▶ Dataset records:
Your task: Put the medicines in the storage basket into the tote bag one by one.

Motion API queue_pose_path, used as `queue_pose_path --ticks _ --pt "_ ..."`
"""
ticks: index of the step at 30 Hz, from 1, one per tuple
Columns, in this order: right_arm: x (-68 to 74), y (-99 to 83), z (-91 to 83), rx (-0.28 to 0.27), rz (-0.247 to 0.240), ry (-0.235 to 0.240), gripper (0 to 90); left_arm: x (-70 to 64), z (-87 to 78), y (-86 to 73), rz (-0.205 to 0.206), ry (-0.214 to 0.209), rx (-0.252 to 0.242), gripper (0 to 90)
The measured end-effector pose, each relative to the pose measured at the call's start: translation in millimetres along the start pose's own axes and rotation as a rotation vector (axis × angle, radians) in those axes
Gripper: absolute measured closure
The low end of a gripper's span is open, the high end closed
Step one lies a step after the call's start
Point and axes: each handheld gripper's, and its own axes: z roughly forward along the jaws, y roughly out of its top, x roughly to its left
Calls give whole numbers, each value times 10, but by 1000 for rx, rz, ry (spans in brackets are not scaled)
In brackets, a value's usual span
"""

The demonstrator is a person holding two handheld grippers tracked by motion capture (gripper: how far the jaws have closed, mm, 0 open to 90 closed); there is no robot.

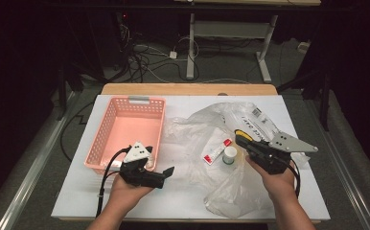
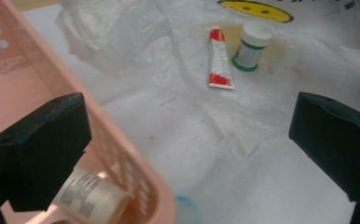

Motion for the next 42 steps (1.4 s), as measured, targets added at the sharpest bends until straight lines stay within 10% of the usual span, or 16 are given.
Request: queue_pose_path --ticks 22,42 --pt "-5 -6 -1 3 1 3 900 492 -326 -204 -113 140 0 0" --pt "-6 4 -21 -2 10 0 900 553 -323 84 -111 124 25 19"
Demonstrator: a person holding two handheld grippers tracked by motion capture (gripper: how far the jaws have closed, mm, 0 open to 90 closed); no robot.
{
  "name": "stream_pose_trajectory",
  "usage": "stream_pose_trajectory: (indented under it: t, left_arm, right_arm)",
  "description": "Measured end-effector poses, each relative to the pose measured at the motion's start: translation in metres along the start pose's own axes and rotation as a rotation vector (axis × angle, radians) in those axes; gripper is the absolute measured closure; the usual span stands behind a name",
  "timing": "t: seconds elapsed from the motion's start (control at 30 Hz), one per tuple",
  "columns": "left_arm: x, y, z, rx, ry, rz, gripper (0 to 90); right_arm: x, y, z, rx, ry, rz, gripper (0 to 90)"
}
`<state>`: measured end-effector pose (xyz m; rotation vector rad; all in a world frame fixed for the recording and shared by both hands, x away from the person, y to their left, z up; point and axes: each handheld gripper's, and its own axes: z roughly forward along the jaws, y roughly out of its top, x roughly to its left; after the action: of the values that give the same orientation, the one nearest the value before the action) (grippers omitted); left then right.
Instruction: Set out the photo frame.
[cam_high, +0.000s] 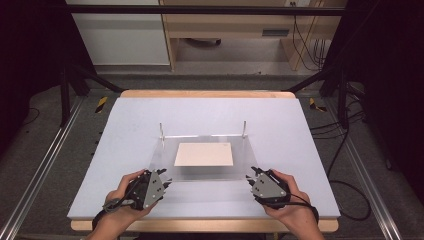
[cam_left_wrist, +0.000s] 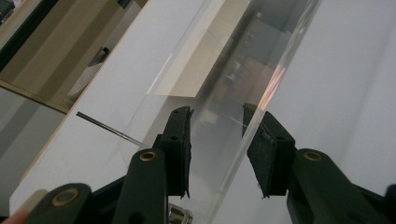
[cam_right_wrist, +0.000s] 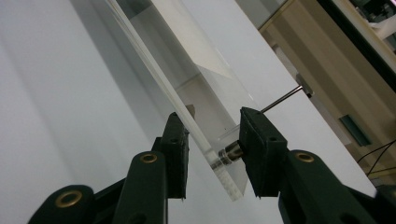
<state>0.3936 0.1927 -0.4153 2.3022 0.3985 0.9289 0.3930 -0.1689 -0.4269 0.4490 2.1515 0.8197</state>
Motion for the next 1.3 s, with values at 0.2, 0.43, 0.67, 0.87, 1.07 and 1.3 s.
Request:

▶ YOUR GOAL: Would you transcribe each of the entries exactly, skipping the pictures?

▶ SOLUTION FOR THIS PROBLEM:
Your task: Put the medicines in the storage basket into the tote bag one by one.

Motion API queue_pose_path, used as `queue_pose_path --ticks _ --pt "_ ..."`
"""
ticks: index of the step at 30 Hz, from 1, one per tuple
Columns, in this order: right_arm: x (-68 to 74), y (-99 to 83), z (-91 to 83), rx (-0.28 to 0.27), rz (-0.247 to 0.240), ry (-0.235 to 0.240), gripper (0 to 90); left_arm: x (-70 to 64), z (-87 to 78), y (-86 to 73), rz (-0.205 to 0.206), ry (-0.214 to 0.209), rx (-0.252 to 0.242), gripper (0 to 90)
The measured end-effector pose, each relative to the pose measured at the call's start: translation in millimetres along the start pose's own axes and rotation as a rotation vector (axis × angle, radians) in those axes
Gripper: absolute measured closure
The low end of a gripper's span is open, the high end closed
Step one lies a step after the call's start
Point and axes: each handheld gripper's, and its own axes: z roughly forward along the jaws, y roughly out of its top, x roughly to its left
Calls give whole numbers, each value times 10, but by 1000 for rx, rz, ry (spans in brackets are not scaled)
In brackets, a value's usual span
"""

The demonstrator is a person holding two handheld grippers tracked by motion capture (gripper: how far the jaws have closed, mm, 0 open to 90 closed); there is no robot.


Motion for the next 42 steps (1.4 s), as measured, targets added at the sharpest bends until straight lines stay within 10% of the usual span, or 16 are given.
Request: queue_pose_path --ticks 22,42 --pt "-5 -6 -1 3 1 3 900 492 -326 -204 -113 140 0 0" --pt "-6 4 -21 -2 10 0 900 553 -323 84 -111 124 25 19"
Demonstrator: a person holding two handheld grippers tracked by motion capture (gripper: how far the jaws have closed, mm, 0 open to 90 closed); no robot.
{
  "name": "stream_pose_trajectory",
  "usage": "stream_pose_trajectory: (indented under it: t, left_arm, right_arm)",
  "description": "Measured end-effector poses, each relative to the pose measured at the motion's start: translation in metres along the start pose's own axes and rotation as a rotation vector (axis × angle, radians) in those axes; gripper is the absolute measured closure; the usual span stands behind a name",
  "timing": "t: seconds elapsed from the motion's start (control at 30 Hz), one per tuple",
  "columns": "left_arm: x, y, z, rx, ry, rz, gripper (0 to 90); right_arm: x, y, z, rx, ry, rz, gripper (0 to 90)"
}
`<state>`: measured end-effector pose (xyz m; rotation vector rad; all in a world frame fixed for the recording and shared by both hands, x away from the person, y to their left, z up; point and axes: each handheld gripper's, and its own axes: z roughly forward along the jaws, y roughly out of its top, x roughly to its left; after the action: of the values that give the same orientation, the one nearest the value before the action) (grippers omitted); left then right.
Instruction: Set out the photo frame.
[cam_high, +0.000s] 
[cam_left_wrist, +0.000s] 
[cam_right_wrist, +0.000s] 
<state>0.3936 0.1927 -0.4153 2.3022 0.3985 0.9289 0.3930 -0.1689 -0.4269 0.4490 2.1515 0.8197</state>
Motion for the next 1.3 s, with values at 0.2, 0.43, 0.67, 0.87, 1.07 and 1.3 s.
Request:

There is nothing more to the answer.